RAG Beyond Text - Multi-Modal RAG and GraphRAG
We have so far discussed RAG based on the documents comprised of text. However, much of stored data is either in a structured format (SQL, spreadsheets, etc.), or multi-media (video, audio, images).
LangChain has cookbooks to support multi-modal RAG, that covers the diverse data types of images, text, and tables and include a multi-vector retriever for RAG on documents with mixed content types.
Another promising approach is applying knowledge graphs to RAG aka GraphRAG. Graph Database provider Neo4j argue that a knowledge graph has semantic richness that makes it a superior source of real knowledge grounding for RAG. They share an implementation of it in Using a Knowledge Graph to Implement a RAG Application.
Microsoft has also recently gotten behind GraphRAG.

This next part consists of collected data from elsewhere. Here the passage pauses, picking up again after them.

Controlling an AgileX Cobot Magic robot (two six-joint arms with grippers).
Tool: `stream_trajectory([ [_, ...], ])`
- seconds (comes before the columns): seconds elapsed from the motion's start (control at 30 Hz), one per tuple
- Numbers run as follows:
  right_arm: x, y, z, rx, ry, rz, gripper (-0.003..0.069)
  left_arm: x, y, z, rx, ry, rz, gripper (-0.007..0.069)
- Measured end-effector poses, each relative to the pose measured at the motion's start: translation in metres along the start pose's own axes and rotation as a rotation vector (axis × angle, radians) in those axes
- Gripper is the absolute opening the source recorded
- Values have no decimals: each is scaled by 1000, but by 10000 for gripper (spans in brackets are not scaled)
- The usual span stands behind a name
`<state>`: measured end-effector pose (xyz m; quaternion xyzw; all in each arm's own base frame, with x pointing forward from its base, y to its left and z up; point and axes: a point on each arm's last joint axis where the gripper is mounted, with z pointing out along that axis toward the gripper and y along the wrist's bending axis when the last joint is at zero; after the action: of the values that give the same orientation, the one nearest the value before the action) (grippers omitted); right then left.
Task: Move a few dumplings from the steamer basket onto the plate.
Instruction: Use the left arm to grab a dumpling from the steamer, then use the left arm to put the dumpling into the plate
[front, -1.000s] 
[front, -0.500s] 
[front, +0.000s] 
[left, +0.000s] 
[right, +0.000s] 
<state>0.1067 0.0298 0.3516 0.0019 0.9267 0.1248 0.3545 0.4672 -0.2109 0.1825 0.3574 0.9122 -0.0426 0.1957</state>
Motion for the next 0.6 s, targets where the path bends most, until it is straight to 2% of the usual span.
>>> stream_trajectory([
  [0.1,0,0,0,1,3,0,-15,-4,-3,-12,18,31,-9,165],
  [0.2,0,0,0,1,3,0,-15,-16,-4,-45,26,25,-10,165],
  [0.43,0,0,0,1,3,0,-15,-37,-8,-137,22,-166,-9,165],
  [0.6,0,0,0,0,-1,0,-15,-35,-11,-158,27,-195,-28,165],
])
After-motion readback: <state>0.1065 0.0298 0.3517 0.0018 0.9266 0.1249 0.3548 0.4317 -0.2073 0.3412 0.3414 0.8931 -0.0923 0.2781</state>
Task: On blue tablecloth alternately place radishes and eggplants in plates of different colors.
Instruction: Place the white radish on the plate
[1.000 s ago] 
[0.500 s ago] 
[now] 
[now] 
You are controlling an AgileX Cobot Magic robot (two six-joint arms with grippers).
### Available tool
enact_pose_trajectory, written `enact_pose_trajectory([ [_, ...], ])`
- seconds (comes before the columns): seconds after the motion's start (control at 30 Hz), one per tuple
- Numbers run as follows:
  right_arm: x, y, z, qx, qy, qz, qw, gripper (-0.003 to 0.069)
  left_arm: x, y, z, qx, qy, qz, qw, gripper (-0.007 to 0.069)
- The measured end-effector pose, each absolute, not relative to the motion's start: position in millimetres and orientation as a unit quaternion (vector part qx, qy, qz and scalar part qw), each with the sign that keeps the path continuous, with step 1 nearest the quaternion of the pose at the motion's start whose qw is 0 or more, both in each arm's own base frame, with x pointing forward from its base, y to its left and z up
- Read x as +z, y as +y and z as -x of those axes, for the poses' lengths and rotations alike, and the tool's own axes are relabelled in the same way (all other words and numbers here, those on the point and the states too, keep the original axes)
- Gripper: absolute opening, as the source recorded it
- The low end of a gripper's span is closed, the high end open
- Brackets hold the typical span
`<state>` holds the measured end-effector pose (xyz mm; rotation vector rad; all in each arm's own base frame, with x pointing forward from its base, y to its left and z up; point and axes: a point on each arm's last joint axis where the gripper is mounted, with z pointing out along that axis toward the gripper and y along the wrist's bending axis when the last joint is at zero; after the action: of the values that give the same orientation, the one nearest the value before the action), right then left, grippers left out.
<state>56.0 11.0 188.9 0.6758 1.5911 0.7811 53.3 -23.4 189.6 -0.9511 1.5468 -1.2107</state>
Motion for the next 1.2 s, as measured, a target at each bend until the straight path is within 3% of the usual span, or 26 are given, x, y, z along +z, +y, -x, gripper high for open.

Getting LLMs Access to Data with SQL
At the AIEWF, GraphQL provider Hasura’s CEO Tanmai gave a talk about the complaint that “LLMs don’t talk to my data intelligently” and suggested using SQL as a unified query language to solve that problem.
He asks “What if everything was one query language - SQL?” If that becomes the common query language, then the way to get LLMs access to data is to get them to figure out the correct SQL queries. The LLMs can write python code to fetch the data we want, embed the correct SQL queries in the code, run the code, and get the data.
AI models might not follow this path exactly, but could follow the principle of determining the data request, then utilizing a programming language and code execution to wrap data queries. Such AI models could direct their own data interactions and run their own RAG-like flows.
Conclusion
RAG is a powerful method for grounding LLMs in knowledge, but making production grade RAG is complex and requires improvements to the RAG flow. We’ve discussed various components of RAG and improvements in the flow: Embedding, chunking, and reranking; corrective RAG, self-RAG and adaptive RAG; and multi-modal RAG and knowledge graph RAG.
As with AI models and other parts of the AI ecosystem, flows and tools are evolving and getting better at a fast pace. Initial problems with RAG have been addressed with various flow improvements. LLMs are much more powerful with knowledge than without, so RAG will become standard, even with large context LLMs. We will see RAG applied to many data-types.
RAG (Retrieval-Augmented Generation) has three types:
1. Frozen Model RAG: These models are widely seen across the industry and are primarily used for proof of concept (POC).
2. Semi-Frozen Model RAG: Intelligent retrievers are applied, attempting to adapt them in some way. The LLM is not modified; only the retrievers are operated and combined with the final output.
3. Fully Trainable RAG: End-to-end training is quite challenging, but if done correctly, it can provide optimal performance. However, it is certainly very resource-intensive.